Para Marina Atoji, responsável por programas na Transparência Brasil, a restrição é especialmente grave, pois dificulta o rastreamento de recursos enviados por emendas. “[A restrição de acesso] prejudica imensamente o controle social do gasto público, inclusive sobre emendas. É inaceitável que, justamente em um momento no qual se demanda mais clareza, os documentos que contêm essas informações fiquem indisponíveis com base em um entendimento errado da LGPD”, afirmou Atoji, acrescentando que esconder informações por causa de dados pessoais é uma medida desproporcional que prejudica o interesse público.
A posição do MGI e da AGU
Em resposta às críticas, o MGI afirmou que a manutenção do sigilo está alinhada com a LGPD e que está desenvolvendo ferramentas para a anonimização de dados. No entanto, a AGU enfatizou que sua orientação não implica no bloqueio de informações públicas e que o parecer mencionado não impede que documentos continuem acessíveis e auditáveis.

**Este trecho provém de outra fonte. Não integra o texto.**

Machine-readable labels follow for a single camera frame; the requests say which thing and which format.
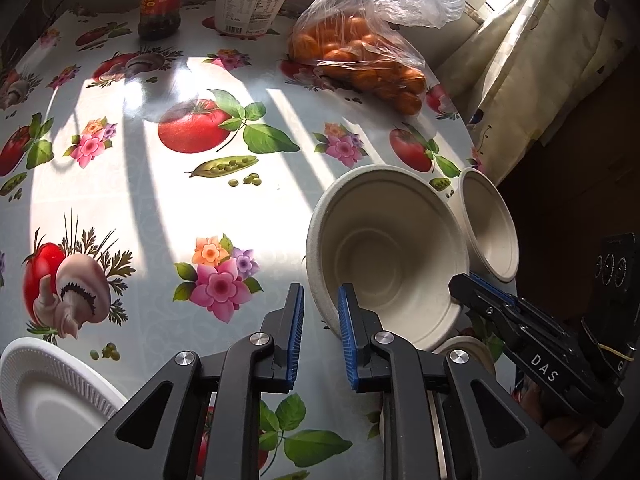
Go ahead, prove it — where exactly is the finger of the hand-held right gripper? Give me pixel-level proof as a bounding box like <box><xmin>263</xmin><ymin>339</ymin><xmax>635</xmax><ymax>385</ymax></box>
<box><xmin>448</xmin><ymin>274</ymin><xmax>521</xmax><ymax>333</ymax></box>
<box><xmin>469</xmin><ymin>273</ymin><xmax>524</xmax><ymax>309</ymax></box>

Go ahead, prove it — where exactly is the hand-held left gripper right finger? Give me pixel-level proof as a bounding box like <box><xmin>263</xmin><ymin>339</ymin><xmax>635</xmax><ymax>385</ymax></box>
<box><xmin>337</xmin><ymin>283</ymin><xmax>583</xmax><ymax>480</ymax></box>

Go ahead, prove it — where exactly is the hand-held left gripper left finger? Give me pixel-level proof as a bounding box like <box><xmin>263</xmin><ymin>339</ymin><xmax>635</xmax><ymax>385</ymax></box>
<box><xmin>57</xmin><ymin>283</ymin><xmax>306</xmax><ymax>480</ymax></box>

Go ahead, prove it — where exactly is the white paper plate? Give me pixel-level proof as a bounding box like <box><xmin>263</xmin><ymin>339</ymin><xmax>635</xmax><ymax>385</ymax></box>
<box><xmin>0</xmin><ymin>337</ymin><xmax>129</xmax><ymax>480</ymax></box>

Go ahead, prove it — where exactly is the vegetable print tablecloth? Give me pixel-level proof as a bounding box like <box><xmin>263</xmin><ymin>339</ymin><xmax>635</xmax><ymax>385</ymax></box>
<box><xmin>0</xmin><ymin>0</ymin><xmax>506</xmax><ymax>480</ymax></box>

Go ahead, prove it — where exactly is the cream dotted curtain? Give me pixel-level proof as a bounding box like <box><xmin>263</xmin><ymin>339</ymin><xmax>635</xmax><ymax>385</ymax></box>
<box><xmin>447</xmin><ymin>0</ymin><xmax>640</xmax><ymax>186</ymax></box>

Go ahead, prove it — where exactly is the plastic bag of oranges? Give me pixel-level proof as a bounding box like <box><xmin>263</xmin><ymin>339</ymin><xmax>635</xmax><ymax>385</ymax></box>
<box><xmin>288</xmin><ymin>0</ymin><xmax>467</xmax><ymax>117</ymax></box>

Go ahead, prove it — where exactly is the white plastic tub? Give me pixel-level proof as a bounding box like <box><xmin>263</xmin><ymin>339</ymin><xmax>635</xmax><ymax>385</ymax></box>
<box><xmin>213</xmin><ymin>0</ymin><xmax>297</xmax><ymax>38</ymax></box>

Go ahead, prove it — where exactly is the red label sauce jar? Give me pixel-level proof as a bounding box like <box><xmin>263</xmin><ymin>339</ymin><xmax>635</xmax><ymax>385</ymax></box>
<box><xmin>137</xmin><ymin>0</ymin><xmax>192</xmax><ymax>41</ymax></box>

O TransfereGov, sucessor da antiga Plataforma+Brasil, foi criado com o objetivo de centralizar informações das transferências de recursos da União, visando ampliar a transparência e facilitar o controle orçamentário. Com as novas restrições, especialistas alertam que está se criando um grande obstáculo para a transparência e o controle social desejados pela sociedade.

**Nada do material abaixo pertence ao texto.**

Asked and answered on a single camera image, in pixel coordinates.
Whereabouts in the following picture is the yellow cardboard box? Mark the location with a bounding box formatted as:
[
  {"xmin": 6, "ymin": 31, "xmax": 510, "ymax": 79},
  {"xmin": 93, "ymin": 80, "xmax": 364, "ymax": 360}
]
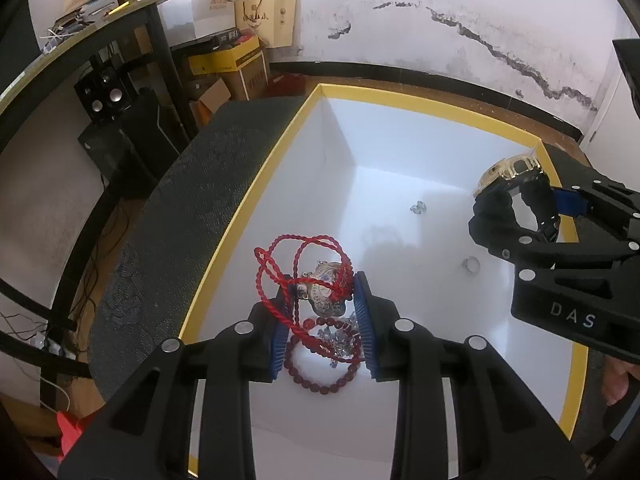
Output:
[{"xmin": 185, "ymin": 82, "xmax": 590, "ymax": 478}]

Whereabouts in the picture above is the white power strip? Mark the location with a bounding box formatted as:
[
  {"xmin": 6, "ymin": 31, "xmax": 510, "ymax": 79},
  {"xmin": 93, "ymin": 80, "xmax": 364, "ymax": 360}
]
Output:
[{"xmin": 30, "ymin": 335, "xmax": 76, "ymax": 361}]

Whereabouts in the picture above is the black gold-faced watch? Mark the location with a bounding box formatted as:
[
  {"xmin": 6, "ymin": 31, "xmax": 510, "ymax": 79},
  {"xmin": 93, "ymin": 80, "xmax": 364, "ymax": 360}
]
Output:
[{"xmin": 472, "ymin": 152, "xmax": 563, "ymax": 246}]

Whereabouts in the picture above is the red cord pendant necklace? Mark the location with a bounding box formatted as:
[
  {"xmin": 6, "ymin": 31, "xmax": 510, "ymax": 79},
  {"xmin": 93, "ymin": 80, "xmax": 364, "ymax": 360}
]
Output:
[{"xmin": 253, "ymin": 232, "xmax": 358, "ymax": 341}]

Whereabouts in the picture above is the red plastic object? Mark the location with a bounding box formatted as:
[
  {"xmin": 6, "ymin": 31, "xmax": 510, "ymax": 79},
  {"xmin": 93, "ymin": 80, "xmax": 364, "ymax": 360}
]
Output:
[{"xmin": 56, "ymin": 410, "xmax": 96, "ymax": 453}]

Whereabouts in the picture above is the black subwoofer box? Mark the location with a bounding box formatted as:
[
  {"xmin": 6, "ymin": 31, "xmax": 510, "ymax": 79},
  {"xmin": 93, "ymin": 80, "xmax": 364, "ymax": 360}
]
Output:
[{"xmin": 77, "ymin": 122, "xmax": 158, "ymax": 198}]

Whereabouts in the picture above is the black-framed desk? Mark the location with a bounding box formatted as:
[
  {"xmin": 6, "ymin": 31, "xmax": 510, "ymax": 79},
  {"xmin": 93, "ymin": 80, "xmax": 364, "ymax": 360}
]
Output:
[{"xmin": 0, "ymin": 0, "xmax": 198, "ymax": 376}]

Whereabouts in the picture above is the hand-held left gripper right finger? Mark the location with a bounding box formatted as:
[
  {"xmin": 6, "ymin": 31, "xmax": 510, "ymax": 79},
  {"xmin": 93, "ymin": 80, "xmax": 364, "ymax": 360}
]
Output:
[{"xmin": 351, "ymin": 270, "xmax": 586, "ymax": 480}]

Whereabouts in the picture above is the open brown cardboard box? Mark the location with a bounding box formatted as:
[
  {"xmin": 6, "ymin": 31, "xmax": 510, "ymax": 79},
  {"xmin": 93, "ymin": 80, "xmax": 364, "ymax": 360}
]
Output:
[{"xmin": 190, "ymin": 80, "xmax": 233, "ymax": 128}]

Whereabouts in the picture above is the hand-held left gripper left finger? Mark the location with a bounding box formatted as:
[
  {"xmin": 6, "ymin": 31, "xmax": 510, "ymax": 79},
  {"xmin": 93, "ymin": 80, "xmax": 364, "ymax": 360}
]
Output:
[{"xmin": 59, "ymin": 290, "xmax": 301, "ymax": 480}]

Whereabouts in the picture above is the red bead bracelet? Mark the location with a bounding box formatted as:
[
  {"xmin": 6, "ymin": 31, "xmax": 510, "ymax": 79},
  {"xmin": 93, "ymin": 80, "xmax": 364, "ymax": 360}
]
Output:
[{"xmin": 282, "ymin": 312, "xmax": 363, "ymax": 395}]

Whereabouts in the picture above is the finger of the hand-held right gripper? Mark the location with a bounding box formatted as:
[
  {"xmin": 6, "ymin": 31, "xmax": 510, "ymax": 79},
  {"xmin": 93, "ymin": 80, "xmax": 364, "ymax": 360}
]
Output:
[
  {"xmin": 550, "ymin": 170, "xmax": 640, "ymax": 241},
  {"xmin": 469, "ymin": 210, "xmax": 640, "ymax": 286}
]

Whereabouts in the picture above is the kraft paper bag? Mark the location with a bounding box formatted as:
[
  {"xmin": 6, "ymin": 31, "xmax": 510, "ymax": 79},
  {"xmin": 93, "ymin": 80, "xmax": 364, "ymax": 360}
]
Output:
[{"xmin": 235, "ymin": 0, "xmax": 297, "ymax": 50}]

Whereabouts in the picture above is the person's right hand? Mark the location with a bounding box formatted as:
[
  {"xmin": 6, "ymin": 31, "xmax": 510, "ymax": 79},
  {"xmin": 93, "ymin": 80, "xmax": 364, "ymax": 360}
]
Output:
[{"xmin": 601, "ymin": 360, "xmax": 632, "ymax": 407}]

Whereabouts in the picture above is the yellow and black box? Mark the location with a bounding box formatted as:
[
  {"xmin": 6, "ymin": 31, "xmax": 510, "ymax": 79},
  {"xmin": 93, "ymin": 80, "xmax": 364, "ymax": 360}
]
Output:
[{"xmin": 187, "ymin": 35, "xmax": 268, "ymax": 78}]

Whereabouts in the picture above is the white paper bag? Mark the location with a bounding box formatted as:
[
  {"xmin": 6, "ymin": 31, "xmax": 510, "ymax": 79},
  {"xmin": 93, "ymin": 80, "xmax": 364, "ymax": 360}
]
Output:
[{"xmin": 190, "ymin": 0, "xmax": 240, "ymax": 41}]

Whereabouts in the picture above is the black computer tower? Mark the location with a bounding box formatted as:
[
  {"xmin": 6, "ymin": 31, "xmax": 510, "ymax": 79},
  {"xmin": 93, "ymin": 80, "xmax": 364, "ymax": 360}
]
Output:
[{"xmin": 120, "ymin": 91, "xmax": 182, "ymax": 161}]

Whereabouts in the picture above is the silver chain bracelet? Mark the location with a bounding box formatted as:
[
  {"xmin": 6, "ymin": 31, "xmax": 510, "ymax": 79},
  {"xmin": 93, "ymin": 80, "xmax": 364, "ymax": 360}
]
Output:
[{"xmin": 317, "ymin": 312, "xmax": 363, "ymax": 366}]

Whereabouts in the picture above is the black speaker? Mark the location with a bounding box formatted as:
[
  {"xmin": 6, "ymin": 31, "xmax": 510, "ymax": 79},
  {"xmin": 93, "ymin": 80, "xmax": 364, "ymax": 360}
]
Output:
[
  {"xmin": 74, "ymin": 85, "xmax": 108, "ymax": 123},
  {"xmin": 92, "ymin": 67, "xmax": 133, "ymax": 113}
]

Visão do presidente Lula sobre transparência
Durante sua campanha, Lula criticou severamente o sigilo imposto por seu antecessor e se comprometeu a promover uma gestão mais transparente. “Sem transparência, não há democracia”, afirmou ele em um evento no Palácio do Planalto. O presidente reforçou que o acesso à informação é um direito fundamental previsto na Constituição e que deve ser garantido a todos, ou seja, as atuais restrições parecem contradizer as promessas feitas à população.
À medida que o governo toma medidas que opõem os princípios da transparência, o papel da sociedade civil e de órgãos de fiscalização se torna ainda mais crucial para garantir que os recursos públicos sejam utilizados de forma responsável e visível a todos. Enquanto isso, a luta pela transparência continua e promete tornar-se uma pauta ainda mais relevante nos próximos meses.